Three years after it was introduced in the Legislature, the proposal to legalize marijuana for medical use in New Jersey gets its first test in a Senate committee tomorrow in what is expected to be a contentious process that will spill into an election year.
New Jersey would become the 14th state to create a sanctioned medical marijuana program, although the upcoming vote in the Senate Health, Human Services and Senior Citizens Committee is just the first step. The prime Senate sponsor of the bill (A804/S119) said he feels confident.
"This is groundbreaking stuff, and I'm excited about the prospect of taking the next step," Sen. Nicholas Scutari (D-Union) said.
The New Jersey Compassionate Use Medical Marijuana Act would require the state Department of Health and Senior Services to evaluate requests from physicians who recommend marijuana to their patients to help alleviate a "debilitating medical condition," defined as cancer, glaucoma, HIV and AIDS, or chronic illnesses that cause "wasting syndrome, severe or chronic pain, seizures and severe and persistent muscle spasms."
Patients the health department deems worthy would receive a state identification card verifying their enrollment. Patients, and their primary caretakers who do not have a history of drug convictions, "shall not be subject to arrest, prosecution or penalty" provided they possess the card and no more than six marijuana plants and 1 ounce of "usable marijuana."
Opponents refuse to concede medical marijuana has wide support anywhere -- in the Legislature or among the public. They intend to argue lawmakers ought to be concerned from a consumer standpoint.
"Legislators, out of the goodness of their hearts, listen to these people," said David Evans, an attorney and executive director of the Drug Free Schools Coalition, a national group. "But many people don't look beyond the compassion argument."
The bill up for a vote tomorrow has been changed to reflect concerns about how patients would legally obtain the drug, which would remain an illegal substance in all other circumstances.
The bill allows the state health department to license "medical marijuana alternative treatment centers," a new entity that would cultivate and deliver the drug to participating patients, according to the amendment.
Otherwise, patients might choose to grow their own or "go to the black market," said Roseanne Scotti of the Drug Policy Alliance of New Jersey, one of the major proponents of the bill. These licensed growing centers have worked in Oregon, she said.
Scotti, whose organization also was a major supporter of needle exchange legislation that passed after 13 years of lobbying, said she expects this bill to be a much easier sell.
"Legislators understand anyone can be in this position and have one of these diseases," Scotti said.
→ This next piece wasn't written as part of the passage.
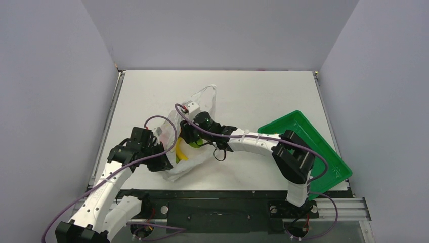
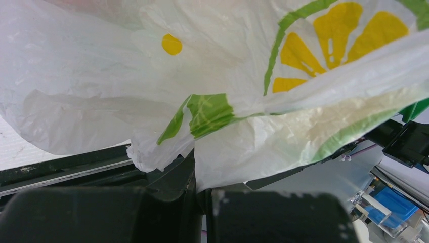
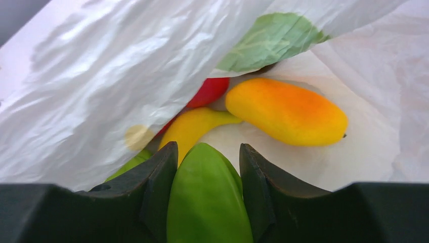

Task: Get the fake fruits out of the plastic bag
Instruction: Take out the fake fruit from the plastic bag, then place the fake fruit in the bin.

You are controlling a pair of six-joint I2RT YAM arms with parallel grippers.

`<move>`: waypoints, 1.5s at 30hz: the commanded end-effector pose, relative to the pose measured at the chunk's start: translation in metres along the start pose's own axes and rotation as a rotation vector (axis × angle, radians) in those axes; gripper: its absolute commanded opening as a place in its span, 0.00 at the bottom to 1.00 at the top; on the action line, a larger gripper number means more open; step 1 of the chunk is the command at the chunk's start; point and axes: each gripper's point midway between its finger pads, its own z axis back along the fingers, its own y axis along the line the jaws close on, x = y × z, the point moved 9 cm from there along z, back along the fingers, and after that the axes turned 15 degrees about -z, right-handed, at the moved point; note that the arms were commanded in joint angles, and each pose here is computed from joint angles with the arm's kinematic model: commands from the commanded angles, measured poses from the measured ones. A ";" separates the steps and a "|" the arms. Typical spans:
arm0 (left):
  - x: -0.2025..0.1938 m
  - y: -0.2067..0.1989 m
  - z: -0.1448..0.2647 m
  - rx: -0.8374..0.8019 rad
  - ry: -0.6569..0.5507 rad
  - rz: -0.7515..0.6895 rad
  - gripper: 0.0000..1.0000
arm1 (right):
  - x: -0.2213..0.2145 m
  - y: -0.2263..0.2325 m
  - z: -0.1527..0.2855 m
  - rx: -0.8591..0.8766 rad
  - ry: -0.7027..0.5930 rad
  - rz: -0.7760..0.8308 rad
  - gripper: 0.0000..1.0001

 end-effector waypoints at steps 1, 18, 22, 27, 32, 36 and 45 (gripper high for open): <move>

At public hearings held in June 2006 and May 2008 "regular people testified. ... They said 'I do this because this is the only way they will have a quality of life.'"
Gerry and Don McGrath of Robbinsville will testify, as they have before, about how their son, Sean, regained his appetite and reduced his suffering before he died from cancer four years ago.
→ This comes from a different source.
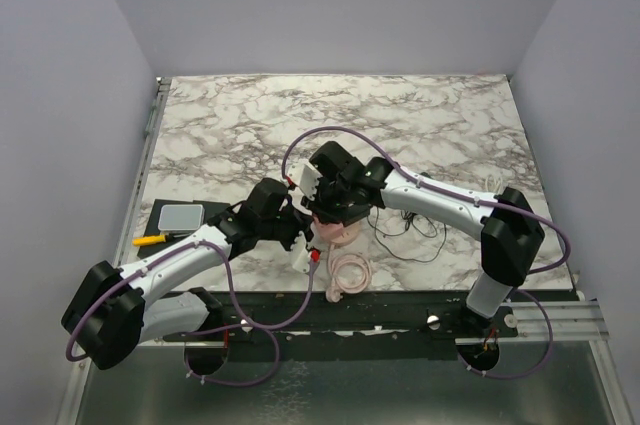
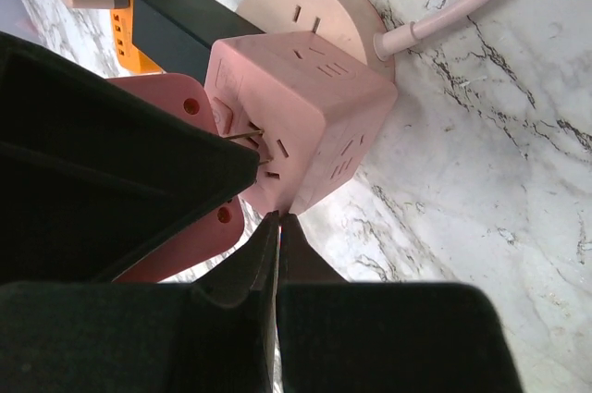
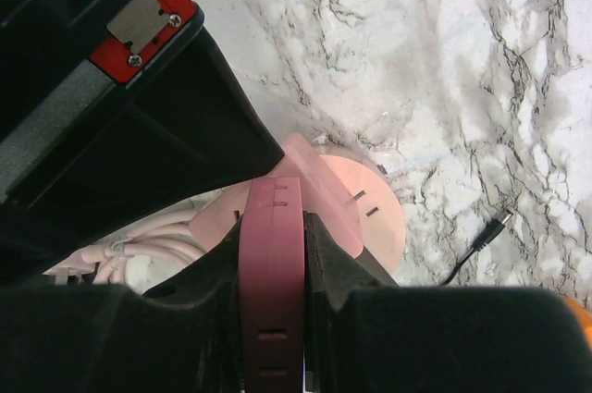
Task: Insert the plug
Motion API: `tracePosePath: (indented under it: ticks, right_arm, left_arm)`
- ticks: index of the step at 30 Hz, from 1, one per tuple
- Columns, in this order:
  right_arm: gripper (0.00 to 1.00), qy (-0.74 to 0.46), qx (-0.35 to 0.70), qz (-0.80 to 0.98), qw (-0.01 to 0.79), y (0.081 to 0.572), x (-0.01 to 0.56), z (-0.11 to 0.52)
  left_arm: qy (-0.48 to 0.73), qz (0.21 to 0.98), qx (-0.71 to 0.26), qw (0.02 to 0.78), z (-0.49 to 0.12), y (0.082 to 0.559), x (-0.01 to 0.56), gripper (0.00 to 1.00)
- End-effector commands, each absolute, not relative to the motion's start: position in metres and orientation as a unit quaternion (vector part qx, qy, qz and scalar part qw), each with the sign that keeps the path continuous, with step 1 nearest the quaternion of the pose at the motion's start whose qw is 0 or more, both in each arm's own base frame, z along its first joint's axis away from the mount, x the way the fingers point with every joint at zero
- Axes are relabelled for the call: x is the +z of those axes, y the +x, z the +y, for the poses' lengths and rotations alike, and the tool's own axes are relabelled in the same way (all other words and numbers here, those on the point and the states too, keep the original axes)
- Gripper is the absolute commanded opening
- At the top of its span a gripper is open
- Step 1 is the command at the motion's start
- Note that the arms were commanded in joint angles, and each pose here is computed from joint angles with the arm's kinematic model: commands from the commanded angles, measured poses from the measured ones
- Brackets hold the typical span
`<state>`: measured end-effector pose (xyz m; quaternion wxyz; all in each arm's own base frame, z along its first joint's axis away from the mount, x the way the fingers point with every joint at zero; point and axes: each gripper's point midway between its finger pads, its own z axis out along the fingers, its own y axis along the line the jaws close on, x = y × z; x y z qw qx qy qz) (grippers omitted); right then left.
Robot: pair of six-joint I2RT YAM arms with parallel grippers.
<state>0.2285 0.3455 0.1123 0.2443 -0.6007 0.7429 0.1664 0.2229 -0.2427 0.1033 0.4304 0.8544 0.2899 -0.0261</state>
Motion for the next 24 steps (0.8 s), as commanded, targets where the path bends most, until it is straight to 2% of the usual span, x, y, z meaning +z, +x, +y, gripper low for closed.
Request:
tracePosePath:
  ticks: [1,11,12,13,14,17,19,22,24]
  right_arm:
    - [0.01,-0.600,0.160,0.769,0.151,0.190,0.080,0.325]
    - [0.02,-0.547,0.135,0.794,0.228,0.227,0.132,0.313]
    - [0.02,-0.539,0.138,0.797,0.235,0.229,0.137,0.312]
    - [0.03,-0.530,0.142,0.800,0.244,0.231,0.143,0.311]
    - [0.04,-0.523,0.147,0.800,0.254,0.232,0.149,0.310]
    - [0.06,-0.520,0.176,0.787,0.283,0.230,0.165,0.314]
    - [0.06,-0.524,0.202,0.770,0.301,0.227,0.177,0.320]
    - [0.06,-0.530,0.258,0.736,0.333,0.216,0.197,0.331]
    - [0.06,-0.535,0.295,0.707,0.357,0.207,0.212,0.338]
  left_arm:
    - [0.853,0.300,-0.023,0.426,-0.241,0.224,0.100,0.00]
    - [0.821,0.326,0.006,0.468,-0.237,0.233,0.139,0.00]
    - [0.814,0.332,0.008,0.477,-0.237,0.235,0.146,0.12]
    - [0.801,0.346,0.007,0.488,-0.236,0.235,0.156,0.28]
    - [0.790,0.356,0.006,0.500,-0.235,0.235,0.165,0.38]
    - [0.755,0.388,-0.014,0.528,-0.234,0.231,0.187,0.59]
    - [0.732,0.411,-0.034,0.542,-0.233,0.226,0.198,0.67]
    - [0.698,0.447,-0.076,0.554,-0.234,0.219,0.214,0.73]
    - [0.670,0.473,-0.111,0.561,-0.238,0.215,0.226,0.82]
"I strongly believe that once members of the Senate Health Committee listen objectively to stories like ours on Monday, they will vote yes on the bill, bringing it closer to becoming law and help those currently suffering in New Jersey," Don McGrath said.
Evans said some people may attest to marijuana's nausea- and pain-curbing abilities, but this is no substitute for Food and Drug Administration approval. "They may feel better, but you have to make sure it is safe. There are no proper studies about dose, how many times do you take it," Evans said. "Once this bill is approved, you can smoke your head off all day long."
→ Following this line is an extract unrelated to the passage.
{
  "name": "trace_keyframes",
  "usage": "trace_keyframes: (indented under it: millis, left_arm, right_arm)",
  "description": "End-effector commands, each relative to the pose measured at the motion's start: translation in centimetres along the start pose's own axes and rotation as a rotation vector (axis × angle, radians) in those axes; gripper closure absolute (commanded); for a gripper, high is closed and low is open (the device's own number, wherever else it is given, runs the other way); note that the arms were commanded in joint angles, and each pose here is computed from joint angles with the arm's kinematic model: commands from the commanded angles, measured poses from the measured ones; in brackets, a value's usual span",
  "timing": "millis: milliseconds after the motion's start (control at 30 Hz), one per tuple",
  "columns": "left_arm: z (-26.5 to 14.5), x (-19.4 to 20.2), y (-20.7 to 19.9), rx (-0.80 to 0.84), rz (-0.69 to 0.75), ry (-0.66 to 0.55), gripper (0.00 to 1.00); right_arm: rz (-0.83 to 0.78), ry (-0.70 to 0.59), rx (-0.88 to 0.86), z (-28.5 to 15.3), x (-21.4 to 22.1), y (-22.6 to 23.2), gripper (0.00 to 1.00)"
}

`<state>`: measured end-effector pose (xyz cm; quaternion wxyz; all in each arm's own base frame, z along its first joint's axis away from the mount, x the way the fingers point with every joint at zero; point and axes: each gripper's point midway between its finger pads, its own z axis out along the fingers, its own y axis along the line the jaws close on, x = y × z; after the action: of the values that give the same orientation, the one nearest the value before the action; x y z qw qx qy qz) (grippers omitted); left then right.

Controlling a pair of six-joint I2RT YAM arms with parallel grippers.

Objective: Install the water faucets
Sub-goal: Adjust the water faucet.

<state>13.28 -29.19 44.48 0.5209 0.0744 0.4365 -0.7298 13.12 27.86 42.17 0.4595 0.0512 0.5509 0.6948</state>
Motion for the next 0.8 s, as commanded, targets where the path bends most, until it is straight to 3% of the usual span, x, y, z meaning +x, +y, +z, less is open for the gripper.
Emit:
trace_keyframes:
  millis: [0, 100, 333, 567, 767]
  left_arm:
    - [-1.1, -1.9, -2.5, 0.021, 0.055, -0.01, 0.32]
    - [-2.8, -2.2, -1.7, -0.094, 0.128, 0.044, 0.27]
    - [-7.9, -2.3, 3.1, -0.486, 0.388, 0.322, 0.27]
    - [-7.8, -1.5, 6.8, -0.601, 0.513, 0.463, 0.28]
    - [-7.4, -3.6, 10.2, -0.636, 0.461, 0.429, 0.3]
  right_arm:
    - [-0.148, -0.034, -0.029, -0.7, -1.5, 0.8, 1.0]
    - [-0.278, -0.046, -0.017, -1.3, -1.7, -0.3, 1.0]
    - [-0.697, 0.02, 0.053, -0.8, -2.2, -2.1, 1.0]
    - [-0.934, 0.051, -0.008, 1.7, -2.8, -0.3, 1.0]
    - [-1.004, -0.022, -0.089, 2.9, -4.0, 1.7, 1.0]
The FDA has approved Marinol, a pill made from a synthetic version of THC, the active ingredient in marijuana found to relieve nausea and vomiting. "This is approved for medical treatment, so what's the problem?" John Tomicki, executive director of the League of American Families. "I doubt whether this bill will ever see daylight."
The movement to expand medical marijuana laws has been slow but steady, activists say.
Michigan voters recently approved a ballot initiative in November permitting a medical marijuana program, becoming the 13th state to legalize the practice.
Medical marijuana programs are also legal in Alaska, California, Colorado, Hawaii, Maine, Montana, Nevada, New Mexico, Oregon, Rhode Island, Vermont and Washington.